In all honesty, I do not have specific info regarding your question. I have run many calls on patients that present with severe SOB and basilar rales. Almost 100% of the time our treatments begin with O2 15lpm by NRB and NTG at the appropriate dose based on SBP. I would estimate that approximately 50% of the time this initial treatment helps but does not significantly alleviate symptoms. In cases where the pt is still experiences moderate or severe SOB we have the option to administer Furosemide.

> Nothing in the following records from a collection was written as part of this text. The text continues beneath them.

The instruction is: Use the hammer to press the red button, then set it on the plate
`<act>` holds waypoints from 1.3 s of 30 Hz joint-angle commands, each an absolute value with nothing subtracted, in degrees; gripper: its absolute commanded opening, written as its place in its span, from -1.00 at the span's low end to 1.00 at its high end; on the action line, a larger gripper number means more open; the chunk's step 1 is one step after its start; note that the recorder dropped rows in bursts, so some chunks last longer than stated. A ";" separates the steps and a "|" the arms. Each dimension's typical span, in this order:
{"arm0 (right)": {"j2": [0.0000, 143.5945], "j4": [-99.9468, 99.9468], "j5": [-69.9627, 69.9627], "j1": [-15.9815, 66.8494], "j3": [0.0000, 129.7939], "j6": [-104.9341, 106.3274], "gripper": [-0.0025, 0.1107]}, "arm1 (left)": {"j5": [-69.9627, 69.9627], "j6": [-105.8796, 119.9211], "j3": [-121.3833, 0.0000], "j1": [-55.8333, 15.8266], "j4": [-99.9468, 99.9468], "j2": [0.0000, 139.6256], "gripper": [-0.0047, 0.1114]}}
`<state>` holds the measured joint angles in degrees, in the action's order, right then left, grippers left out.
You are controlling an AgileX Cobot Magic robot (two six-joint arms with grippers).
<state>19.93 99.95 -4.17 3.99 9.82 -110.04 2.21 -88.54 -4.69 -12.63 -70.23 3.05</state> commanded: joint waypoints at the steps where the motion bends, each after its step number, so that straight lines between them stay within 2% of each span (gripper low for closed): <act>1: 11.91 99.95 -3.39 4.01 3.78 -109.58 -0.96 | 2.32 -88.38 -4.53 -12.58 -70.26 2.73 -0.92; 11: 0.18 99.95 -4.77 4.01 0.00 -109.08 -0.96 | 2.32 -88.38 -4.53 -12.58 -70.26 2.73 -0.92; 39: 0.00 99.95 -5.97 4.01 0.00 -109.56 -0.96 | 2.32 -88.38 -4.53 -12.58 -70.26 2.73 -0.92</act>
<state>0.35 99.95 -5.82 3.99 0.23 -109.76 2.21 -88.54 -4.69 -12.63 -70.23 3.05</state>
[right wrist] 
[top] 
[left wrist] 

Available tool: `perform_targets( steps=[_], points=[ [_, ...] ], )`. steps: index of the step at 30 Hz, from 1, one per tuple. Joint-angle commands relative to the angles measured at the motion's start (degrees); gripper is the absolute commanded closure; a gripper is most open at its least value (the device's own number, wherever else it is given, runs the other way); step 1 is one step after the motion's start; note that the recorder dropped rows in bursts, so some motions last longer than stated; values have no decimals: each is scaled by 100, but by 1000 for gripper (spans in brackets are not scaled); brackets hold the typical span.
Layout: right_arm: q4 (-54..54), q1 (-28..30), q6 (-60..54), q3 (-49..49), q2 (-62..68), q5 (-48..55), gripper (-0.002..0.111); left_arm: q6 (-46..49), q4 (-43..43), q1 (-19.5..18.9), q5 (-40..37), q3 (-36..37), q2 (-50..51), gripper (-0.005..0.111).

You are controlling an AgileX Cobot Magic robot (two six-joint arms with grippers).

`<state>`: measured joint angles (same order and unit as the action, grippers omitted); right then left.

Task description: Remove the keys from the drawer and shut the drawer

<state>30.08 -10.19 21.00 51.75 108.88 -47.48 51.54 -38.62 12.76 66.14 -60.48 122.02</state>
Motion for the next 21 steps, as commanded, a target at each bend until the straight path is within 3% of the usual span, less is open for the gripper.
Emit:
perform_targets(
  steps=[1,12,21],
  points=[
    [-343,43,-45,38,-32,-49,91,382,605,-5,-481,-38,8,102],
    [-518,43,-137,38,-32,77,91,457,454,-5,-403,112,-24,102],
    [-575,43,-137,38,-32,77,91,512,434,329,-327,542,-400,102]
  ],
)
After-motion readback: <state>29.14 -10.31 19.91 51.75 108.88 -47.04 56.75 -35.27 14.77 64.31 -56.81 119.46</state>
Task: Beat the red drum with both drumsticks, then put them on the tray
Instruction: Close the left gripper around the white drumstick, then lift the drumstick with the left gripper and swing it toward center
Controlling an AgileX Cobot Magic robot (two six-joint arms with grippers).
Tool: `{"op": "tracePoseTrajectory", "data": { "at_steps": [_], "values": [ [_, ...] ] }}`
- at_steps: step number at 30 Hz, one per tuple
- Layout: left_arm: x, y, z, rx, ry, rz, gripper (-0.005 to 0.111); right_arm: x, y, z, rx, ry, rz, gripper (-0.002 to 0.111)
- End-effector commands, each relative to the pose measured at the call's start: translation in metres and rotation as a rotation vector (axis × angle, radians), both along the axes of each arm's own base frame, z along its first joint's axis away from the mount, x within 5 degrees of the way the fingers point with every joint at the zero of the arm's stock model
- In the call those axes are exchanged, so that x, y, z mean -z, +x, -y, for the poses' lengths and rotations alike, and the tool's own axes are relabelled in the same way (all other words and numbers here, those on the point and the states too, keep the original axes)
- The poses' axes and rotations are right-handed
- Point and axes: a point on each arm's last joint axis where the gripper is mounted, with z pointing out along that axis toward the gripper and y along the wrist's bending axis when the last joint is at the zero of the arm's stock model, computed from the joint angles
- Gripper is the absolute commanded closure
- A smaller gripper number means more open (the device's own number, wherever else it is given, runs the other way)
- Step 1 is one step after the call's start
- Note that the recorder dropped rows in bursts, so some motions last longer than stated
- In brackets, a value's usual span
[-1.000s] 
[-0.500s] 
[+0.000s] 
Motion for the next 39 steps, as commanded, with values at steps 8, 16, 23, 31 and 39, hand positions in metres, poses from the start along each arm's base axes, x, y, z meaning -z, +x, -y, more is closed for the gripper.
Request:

CPAP is a treatment that may be considered at any point during our treatment of these patients. In the area that I work in, it is not uncommon to have 30-60 minute response times. Generally speaking, pts with these conditions will compensate for a long time before they make a decision to call 911. If it takes us an hour to get to the pt after this point, the pt is likely very tired. It is in these cases where I think that it is extremely beneficial to initiate CPAP. I have noticed that pharmacological intervention alone is not effective enough for pts who are too tired to continue working as hard to breathe as they may have been able to had we gotten to the 30-60 minutes quicker. The assistance provided by CPAP seems to significantly decrease the pts difficulty of breathing in almost every case that I have seen. Keeping in mind that our hospitals are as far away as 2 hours by ground in remote areas of our district, I believe that the use of CPAP is the ideal treatment for this type of pt.

We also have the option of Naso Tracheal Intubation for these patients. In very severe cases i have gone to this treatment before CPAP. We have also utilized airships in cases where it was felt that quicker transport was necessary.